El respaldo de Guillermo del Toro, uno de los cineastas más influyentes del mundo, ha sido fundamental. Desde los primeros pasos del proyecto, el director de Pinocho y El laberinto del fauno mostró su apoyo a los Ambriz, destacando el valor artístico y la originalidad de su propuesta. Fiel a su estilo, del Toro incluso recurrió al humor en redes sociales para animar a la audiencia mexicana a acudir a los cines: “Vayan a verla… HDSPM”, escribió, generando una ola de comentarios y reacciones.

No es la primera vez que del Toro impulsa el cine independiente nacional.

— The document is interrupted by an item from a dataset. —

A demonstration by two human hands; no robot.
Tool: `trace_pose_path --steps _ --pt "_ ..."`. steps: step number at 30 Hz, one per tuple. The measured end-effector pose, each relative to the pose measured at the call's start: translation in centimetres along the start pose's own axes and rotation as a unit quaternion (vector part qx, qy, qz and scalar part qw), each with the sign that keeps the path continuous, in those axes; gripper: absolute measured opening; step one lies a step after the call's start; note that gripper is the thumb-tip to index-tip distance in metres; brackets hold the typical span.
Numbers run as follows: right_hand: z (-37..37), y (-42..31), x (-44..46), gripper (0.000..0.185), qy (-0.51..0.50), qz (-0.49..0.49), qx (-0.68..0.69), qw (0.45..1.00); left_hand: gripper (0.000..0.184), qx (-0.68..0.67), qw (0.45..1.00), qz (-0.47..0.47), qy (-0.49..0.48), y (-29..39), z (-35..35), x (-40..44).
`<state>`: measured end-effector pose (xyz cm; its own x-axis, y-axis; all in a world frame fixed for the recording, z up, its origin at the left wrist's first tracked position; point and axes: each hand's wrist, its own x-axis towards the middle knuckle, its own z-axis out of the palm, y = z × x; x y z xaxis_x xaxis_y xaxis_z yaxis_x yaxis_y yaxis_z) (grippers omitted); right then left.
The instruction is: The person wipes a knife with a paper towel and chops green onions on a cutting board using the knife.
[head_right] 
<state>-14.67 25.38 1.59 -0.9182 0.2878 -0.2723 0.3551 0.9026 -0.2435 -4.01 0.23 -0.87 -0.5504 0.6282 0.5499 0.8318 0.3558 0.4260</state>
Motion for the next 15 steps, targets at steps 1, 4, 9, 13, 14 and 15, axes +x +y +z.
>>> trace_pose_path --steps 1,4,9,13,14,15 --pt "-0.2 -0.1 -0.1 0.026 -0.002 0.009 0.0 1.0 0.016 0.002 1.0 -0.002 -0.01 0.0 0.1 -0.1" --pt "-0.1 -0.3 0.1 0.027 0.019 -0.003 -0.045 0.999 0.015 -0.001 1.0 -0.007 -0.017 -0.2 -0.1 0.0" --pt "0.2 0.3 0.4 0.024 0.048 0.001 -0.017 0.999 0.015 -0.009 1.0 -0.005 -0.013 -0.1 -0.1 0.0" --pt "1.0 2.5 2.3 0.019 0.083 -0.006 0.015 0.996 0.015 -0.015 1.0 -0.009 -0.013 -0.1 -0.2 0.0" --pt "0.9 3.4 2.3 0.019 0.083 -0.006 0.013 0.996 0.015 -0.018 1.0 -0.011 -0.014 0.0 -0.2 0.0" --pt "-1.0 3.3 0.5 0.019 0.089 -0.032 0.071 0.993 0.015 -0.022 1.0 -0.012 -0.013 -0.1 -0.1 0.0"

Consciente de su influencia, el cineasta tapatío ha defendido en múltiples ocasiones a las nuevas generaciones de creadores que apuestan por proyectos distintos y arriesgados, aquellos que rara vez reciben apoyo de las grandes distribuidoras.

Hoy, “Soy Frankelda” no solo representa un logro técnico para el cine mexicano, sino también un manifiesto artístico. Es una celebración de la creatividad, del trabajo artesanal y de la capacidad de soñar en un medio que a menudo privilegia lo comercial sobre lo auténtico.

Los hermanos Ambriz ya contemplan expandir el universo de Frankelda con nuevas historias y posibles secuelas, aunque reconocen que la supervivencia del cine independiente depende del público. “El éxito del cine siempre se mide por cómo le va el primer fin de semana”, señalan, invitando a los espectadores a apoyar las producciones nacionales en las salas.

“Soy Frankelda” no solo demuestra que México puede crear animación de clase mundial, sino que también reitera que, cuando hay pasión, imaginación y constancia, el arte puede abrirse camino entre gigantes.